## WORK ORDER
Each line below should be repeated exactly as it stands.

## THE DATA
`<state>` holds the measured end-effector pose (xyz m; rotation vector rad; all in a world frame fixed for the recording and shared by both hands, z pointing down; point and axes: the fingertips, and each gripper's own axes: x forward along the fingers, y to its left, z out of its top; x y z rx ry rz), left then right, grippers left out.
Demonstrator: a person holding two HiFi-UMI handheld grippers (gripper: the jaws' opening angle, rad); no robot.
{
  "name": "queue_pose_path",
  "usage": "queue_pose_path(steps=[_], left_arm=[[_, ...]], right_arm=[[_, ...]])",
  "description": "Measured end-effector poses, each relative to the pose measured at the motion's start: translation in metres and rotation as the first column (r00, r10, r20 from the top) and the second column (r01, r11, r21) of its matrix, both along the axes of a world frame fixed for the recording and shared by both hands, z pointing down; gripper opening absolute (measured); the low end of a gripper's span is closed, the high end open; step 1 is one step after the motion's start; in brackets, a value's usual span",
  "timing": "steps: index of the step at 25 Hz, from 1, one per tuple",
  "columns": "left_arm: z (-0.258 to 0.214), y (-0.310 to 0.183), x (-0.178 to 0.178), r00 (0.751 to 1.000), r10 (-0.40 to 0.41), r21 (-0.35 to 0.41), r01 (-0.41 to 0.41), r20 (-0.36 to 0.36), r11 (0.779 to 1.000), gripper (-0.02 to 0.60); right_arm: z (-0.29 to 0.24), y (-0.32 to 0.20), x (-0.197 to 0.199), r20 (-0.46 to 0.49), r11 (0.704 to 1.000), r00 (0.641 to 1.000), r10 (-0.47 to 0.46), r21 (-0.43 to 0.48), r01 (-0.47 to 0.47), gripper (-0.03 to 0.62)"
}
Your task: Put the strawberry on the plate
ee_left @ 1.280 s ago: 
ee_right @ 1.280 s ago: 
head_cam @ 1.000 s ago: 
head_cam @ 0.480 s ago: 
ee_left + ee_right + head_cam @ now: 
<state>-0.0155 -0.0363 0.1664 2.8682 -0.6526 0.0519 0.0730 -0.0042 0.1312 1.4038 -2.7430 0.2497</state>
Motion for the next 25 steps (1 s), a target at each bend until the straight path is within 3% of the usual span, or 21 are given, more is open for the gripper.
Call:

## EXERCISE SOLUTION
`<state>` holds the measured end-effector pose (xyz m; rotation vector rad; all in a world frame fixed for the recording and shared by both hands, z pointing down; point and axes: the fingertips, and each gripper's own axes: x forward along the fingers, y to its left, z out of its top; x y z rx ry rz), left then right, grippers left out.
Demonstrator: a person holding two HiFi-UMI handheld grippers (gripper: the jaws' opening angle, rad); no robot.
{
  "name": "queue_pose_path",
  "usage": "queue_pose_path(steps=[_], left_arm=[[_, ...]], right_arm=[[_, ...]])",
  "description": "Measured end-effector poses, each relative to the pose measured at the motion's start: translation in metres and rotation as the first column (r00, r10, r20 from the top) and the second column (r01, r11, r21) of its matrix, both along the axes of a world frame fixed for the recording and shared by both hands, z pointing down; gripper opening absolute (measured); the low end of a gripper's span is closed, the high end open; step 1 is one step after the motion's start; in brackets, a value's usual span",
  "timing": "steps: index of the step at 25 Hz, from 1, one per tuple",
  "columns": "left_arm: z (-0.258 to 0.214), y (-0.310 to 0.183), x (-0.178 to 0.178), r00 (0.751 to 1.000), r10 (-0.40 to 0.41), r21 (-0.35 to 0.41), r01 (-0.41 to 0.41), r20 (-0.36 to 0.36), r11 (0.779 to 1.000), gripper (-0.02 to 0.60); right_arm: z (-0.29 to 0.24), y (-0.32 to 0.20), x (-0.197 to 0.199), r20 (-0.46 to 0.49), r11 (0.704 to 1.000), r00 (0.641 to 1.000), r10 (-0.47 to 0.46), r21 (-0.43 to 0.48), r01 (-0.47 to 0.47), gripper (-0.03 to 0.62)"
}
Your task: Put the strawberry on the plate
ee_left @ 1.280 s ago: 
ee_right @ 1.280 s ago: 
head_cam @ 1.000 s ago: 
head_cam @ 0.480 s ago: 
ee_left + ee_right + head_cam @ now: 
<state>-0.0155 -0.0363 0.1664 2.8682 -0.6526 0.0519 0.0730 -0.0042 0.1312 1.4038 -2.7430 0.2497</state>
Motion for the next 25 steps (1 s), a target at each bend until the straight path is within 3% of the usual span, or 21 are given, more is open for the gripper.
Call:

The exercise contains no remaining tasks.